Homogeneous, Reference-Counted Lists
Introduction
Here's an example of the canonical form of linked list, in which all the
items have the same type, and each node is automatically returned to
storage via a reference-counting scheme.
If you could get through the brain teaser that was my last post
(heterogeneous lists), then this one will be a breeze.
I also briefly explore list iteration issues, including a discussion of
how to visit list items in reverse order.
Discussion
The fact that the items are homogeneous allows us to implement the list
using traditional techniques: as an abstract data type exported by a
generic package, which imports the item type as a generic formal
parameter.
Here's the elided spec:
generic
type Item_Type is private;
package Lists is
type List_Type is private;
Null_List : constant List_Type;
function Cons (Item : Item_Type;
List : List_Type) return List_Type;
function Get_Head (List : List_Type) return Item_Type;
function Get_Tail (List : List_Type) return List_Type;
...
end Lists;
Cons is the operation by which all lists are ultimately constructed.
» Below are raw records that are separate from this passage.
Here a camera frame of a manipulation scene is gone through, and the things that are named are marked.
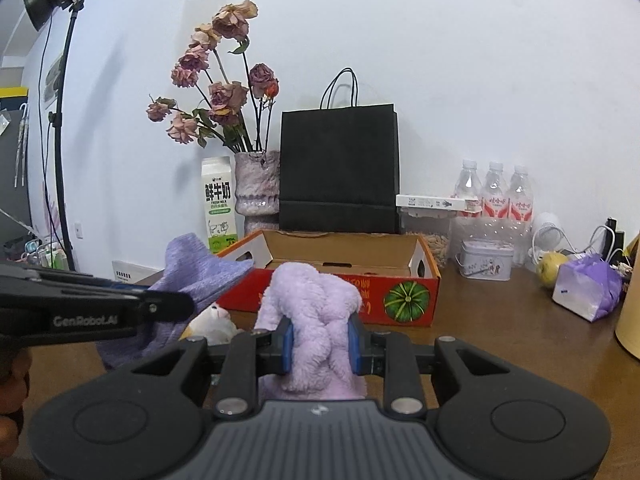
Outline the purple fluffy slipper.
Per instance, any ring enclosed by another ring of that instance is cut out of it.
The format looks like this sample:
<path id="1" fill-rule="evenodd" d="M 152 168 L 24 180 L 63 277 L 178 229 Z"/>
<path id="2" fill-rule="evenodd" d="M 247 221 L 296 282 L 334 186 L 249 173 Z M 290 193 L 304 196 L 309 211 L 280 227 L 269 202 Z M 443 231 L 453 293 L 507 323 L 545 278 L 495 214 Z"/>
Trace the purple fluffy slipper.
<path id="1" fill-rule="evenodd" d="M 256 330 L 275 330 L 282 318 L 293 325 L 292 368 L 285 376 L 259 379 L 262 400 L 361 400 L 366 381 L 352 372 L 348 320 L 362 305 L 353 284 L 301 262 L 273 272 L 257 313 Z"/>

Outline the purple linen drawstring pouch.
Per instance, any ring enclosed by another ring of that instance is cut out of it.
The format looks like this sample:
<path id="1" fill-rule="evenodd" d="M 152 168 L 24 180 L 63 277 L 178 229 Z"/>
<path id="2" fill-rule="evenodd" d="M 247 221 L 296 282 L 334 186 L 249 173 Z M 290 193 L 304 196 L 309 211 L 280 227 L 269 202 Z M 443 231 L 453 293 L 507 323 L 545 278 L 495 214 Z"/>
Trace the purple linen drawstring pouch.
<path id="1" fill-rule="evenodd" d="M 234 261 L 213 255 L 193 233 L 174 238 L 166 248 L 163 275 L 150 289 L 190 296 L 193 313 L 186 321 L 145 325 L 130 338 L 98 341 L 96 350 L 105 369 L 114 370 L 173 344 L 194 316 L 242 281 L 253 268 L 252 260 Z"/>

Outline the yellow white plush toy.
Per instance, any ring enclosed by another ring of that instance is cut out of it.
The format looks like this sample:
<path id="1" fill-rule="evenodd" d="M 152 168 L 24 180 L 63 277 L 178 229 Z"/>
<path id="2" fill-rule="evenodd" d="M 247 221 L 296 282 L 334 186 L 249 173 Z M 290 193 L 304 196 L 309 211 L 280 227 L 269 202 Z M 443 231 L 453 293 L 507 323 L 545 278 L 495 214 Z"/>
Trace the yellow white plush toy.
<path id="1" fill-rule="evenodd" d="M 228 344 L 240 332 L 230 313 L 214 302 L 198 314 L 181 334 L 181 339 L 203 337 L 210 346 Z"/>

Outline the red cardboard box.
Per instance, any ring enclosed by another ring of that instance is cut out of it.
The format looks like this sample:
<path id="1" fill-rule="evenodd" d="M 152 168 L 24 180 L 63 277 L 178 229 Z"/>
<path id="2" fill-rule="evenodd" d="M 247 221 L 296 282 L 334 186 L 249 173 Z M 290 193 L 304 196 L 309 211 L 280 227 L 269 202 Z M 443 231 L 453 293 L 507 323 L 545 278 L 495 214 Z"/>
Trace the red cardboard box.
<path id="1" fill-rule="evenodd" d="M 299 262 L 354 285 L 362 299 L 363 322 L 428 327 L 434 320 L 440 272 L 420 234 L 259 231 L 219 255 L 254 263 L 217 300 L 229 311 L 255 313 L 277 267 Z"/>

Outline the clear plastic food container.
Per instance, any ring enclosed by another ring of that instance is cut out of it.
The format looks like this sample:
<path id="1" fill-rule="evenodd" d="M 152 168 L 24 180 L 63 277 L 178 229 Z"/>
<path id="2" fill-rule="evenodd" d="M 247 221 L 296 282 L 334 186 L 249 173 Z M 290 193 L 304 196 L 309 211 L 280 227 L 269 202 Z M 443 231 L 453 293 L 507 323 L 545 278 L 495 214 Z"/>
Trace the clear plastic food container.
<path id="1" fill-rule="evenodd" d="M 401 209 L 400 227 L 407 234 L 420 234 L 430 248 L 439 270 L 445 269 L 449 259 L 451 221 L 448 211 Z"/>

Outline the white tin box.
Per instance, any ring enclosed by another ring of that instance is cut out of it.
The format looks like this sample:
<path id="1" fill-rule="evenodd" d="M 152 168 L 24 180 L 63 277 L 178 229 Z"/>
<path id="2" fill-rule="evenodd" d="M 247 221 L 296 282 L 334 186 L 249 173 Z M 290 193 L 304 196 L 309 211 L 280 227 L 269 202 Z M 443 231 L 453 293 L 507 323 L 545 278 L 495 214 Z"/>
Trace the white tin box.
<path id="1" fill-rule="evenodd" d="M 464 240 L 456 255 L 459 272 L 477 281 L 506 282 L 511 278 L 514 248 L 492 240 Z"/>

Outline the white flat long box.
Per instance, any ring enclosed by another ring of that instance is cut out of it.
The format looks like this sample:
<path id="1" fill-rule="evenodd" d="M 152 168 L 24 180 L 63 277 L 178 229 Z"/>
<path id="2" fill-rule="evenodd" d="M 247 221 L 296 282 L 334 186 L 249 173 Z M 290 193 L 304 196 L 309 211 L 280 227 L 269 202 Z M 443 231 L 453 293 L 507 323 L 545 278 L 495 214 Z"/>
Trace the white flat long box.
<path id="1" fill-rule="evenodd" d="M 400 208 L 435 209 L 475 214 L 480 211 L 480 200 L 477 197 L 465 198 L 397 194 L 396 206 Z"/>

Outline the white green milk carton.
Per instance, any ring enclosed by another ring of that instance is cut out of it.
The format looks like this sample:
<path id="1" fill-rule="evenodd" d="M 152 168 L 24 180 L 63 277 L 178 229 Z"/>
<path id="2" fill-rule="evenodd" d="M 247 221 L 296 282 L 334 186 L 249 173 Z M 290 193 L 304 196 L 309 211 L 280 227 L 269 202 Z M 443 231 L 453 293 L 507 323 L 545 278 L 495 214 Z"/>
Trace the white green milk carton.
<path id="1" fill-rule="evenodd" d="M 238 240 L 230 157 L 204 159 L 201 181 L 207 245 L 212 254 L 218 254 Z"/>

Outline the black paper bag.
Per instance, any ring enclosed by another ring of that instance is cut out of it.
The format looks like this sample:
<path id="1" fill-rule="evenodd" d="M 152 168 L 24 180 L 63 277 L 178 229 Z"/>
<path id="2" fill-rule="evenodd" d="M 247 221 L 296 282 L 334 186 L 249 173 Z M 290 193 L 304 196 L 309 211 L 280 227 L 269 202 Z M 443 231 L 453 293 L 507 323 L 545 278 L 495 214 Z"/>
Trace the black paper bag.
<path id="1" fill-rule="evenodd" d="M 349 106 L 330 107 L 338 80 L 314 110 L 281 118 L 279 224 L 288 232 L 397 234 L 399 141 L 392 104 L 360 106 L 352 76 Z"/>

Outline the water bottle left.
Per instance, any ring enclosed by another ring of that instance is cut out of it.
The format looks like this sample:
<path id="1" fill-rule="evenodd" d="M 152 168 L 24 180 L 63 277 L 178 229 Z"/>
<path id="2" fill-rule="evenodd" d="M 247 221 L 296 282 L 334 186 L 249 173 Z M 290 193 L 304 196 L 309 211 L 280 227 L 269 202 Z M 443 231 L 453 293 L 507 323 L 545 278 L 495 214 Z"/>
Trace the water bottle left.
<path id="1" fill-rule="evenodd" d="M 465 159 L 458 180 L 454 185 L 454 197 L 467 200 L 471 205 L 460 211 L 459 216 L 477 218 L 482 215 L 482 182 L 477 174 L 477 162 Z"/>

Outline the water bottle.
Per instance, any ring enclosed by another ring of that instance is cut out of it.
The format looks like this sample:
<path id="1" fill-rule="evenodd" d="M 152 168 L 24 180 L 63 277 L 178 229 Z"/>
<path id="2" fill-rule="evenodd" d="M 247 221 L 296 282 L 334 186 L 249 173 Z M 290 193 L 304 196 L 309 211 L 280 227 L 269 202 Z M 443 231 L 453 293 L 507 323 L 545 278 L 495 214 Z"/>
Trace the water bottle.
<path id="1" fill-rule="evenodd" d="M 480 191 L 482 214 L 485 217 L 504 219 L 509 215 L 508 187 L 503 177 L 503 164 L 491 162 Z"/>
<path id="2" fill-rule="evenodd" d="M 465 159 L 458 180 L 454 185 L 454 197 L 467 200 L 471 205 L 460 211 L 459 216 L 477 218 L 482 215 L 482 182 L 477 174 L 477 162 Z"/>
<path id="3" fill-rule="evenodd" d="M 514 167 L 506 196 L 509 200 L 508 217 L 519 222 L 531 222 L 534 213 L 534 196 L 526 167 Z"/>

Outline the green yellow pear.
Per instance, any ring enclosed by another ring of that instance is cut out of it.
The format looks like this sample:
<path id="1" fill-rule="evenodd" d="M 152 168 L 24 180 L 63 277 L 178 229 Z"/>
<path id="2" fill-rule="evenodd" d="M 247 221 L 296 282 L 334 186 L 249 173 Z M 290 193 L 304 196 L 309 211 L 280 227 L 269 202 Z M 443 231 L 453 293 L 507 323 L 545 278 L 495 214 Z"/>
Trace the green yellow pear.
<path id="1" fill-rule="evenodd" d="M 569 262 L 567 255 L 560 252 L 546 252 L 536 265 L 536 275 L 544 288 L 552 289 L 558 279 L 560 266 Z"/>

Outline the water bottle middle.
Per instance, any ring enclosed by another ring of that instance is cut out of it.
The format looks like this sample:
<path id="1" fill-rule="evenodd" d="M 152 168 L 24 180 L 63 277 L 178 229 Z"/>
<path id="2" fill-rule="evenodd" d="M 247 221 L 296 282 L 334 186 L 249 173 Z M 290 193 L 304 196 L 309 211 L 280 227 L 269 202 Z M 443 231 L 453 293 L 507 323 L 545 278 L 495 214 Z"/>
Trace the water bottle middle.
<path id="1" fill-rule="evenodd" d="M 509 215 L 508 187 L 503 177 L 503 164 L 491 162 L 480 191 L 482 214 L 485 217 L 504 219 Z"/>

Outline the water bottle right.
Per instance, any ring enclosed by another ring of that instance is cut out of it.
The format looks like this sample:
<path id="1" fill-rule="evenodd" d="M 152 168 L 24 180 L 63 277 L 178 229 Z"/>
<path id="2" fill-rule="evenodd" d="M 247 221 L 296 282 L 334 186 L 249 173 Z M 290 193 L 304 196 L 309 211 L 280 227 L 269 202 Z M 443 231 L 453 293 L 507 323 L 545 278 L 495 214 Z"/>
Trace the water bottle right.
<path id="1" fill-rule="evenodd" d="M 514 167 L 506 196 L 509 200 L 508 217 L 519 222 L 531 222 L 534 213 L 534 196 L 526 167 Z"/>

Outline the purple tissue pack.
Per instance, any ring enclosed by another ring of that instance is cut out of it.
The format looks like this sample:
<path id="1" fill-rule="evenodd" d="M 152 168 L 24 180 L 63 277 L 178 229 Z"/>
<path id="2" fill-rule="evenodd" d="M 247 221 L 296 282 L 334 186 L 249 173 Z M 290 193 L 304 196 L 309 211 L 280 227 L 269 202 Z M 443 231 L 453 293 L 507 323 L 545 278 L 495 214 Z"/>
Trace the purple tissue pack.
<path id="1" fill-rule="evenodd" d="M 623 289 L 623 278 L 598 255 L 562 263 L 552 300 L 588 322 L 611 314 Z"/>

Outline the dried pink roses bouquet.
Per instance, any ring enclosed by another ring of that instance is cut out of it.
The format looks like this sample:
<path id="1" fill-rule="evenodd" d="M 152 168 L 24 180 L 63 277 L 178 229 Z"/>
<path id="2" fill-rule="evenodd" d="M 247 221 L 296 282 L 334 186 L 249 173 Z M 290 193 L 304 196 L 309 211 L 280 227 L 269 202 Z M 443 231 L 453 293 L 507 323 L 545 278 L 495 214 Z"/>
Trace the dried pink roses bouquet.
<path id="1" fill-rule="evenodd" d="M 170 80 L 176 88 L 198 92 L 198 104 L 187 108 L 168 96 L 154 96 L 145 109 L 150 122 L 168 123 L 171 140 L 205 148 L 217 139 L 234 154 L 268 148 L 280 81 L 267 64 L 248 64 L 250 21 L 257 17 L 257 4 L 243 0 L 225 4 L 194 27 Z"/>

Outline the beige thermos jug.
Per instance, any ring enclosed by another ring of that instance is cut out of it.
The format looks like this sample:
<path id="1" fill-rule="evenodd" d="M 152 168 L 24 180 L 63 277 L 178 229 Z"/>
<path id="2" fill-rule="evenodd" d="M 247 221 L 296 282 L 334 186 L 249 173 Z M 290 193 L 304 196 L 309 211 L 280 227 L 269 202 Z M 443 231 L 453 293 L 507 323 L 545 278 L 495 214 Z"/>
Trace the beige thermos jug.
<path id="1" fill-rule="evenodd" d="M 625 300 L 615 327 L 615 338 L 620 346 L 636 360 L 640 359 L 640 270 L 639 237 L 630 245 L 632 270 Z"/>

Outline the white booklet by wall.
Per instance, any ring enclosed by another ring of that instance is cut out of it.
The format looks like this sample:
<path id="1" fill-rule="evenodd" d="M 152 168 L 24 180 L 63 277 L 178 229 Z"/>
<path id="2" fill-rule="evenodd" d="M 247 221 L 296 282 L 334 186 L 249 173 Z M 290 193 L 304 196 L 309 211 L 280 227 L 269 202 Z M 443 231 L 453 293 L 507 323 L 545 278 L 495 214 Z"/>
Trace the white booklet by wall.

Since this is a homogeneous list, we can declare Cons right there in the
Lists package.
Selector Get_Head and constructor Get_Tail are operations that undo the
effect of Cons. Get_Head is returns the item at the head of the list,
and Get_Tail is returns the list that follows the head.
A aside about operation names: the concatenation operator might be a
better choice than "Cons", since it would allow us to write expressions
like:
List := 6 & List;
instead of
List := Cons (6, List);
I chose Cons partly because it's short, but mostly because lately I've
been writing tools for navigation of Ada source using Emacs Lisp. I've
got lists on the brain these days.
The names "get"_head and "get"_tail were chosen to work around certain
name-space issues in Ada. In a declaration, the object and the type
share a name-space, which requires that they have different names.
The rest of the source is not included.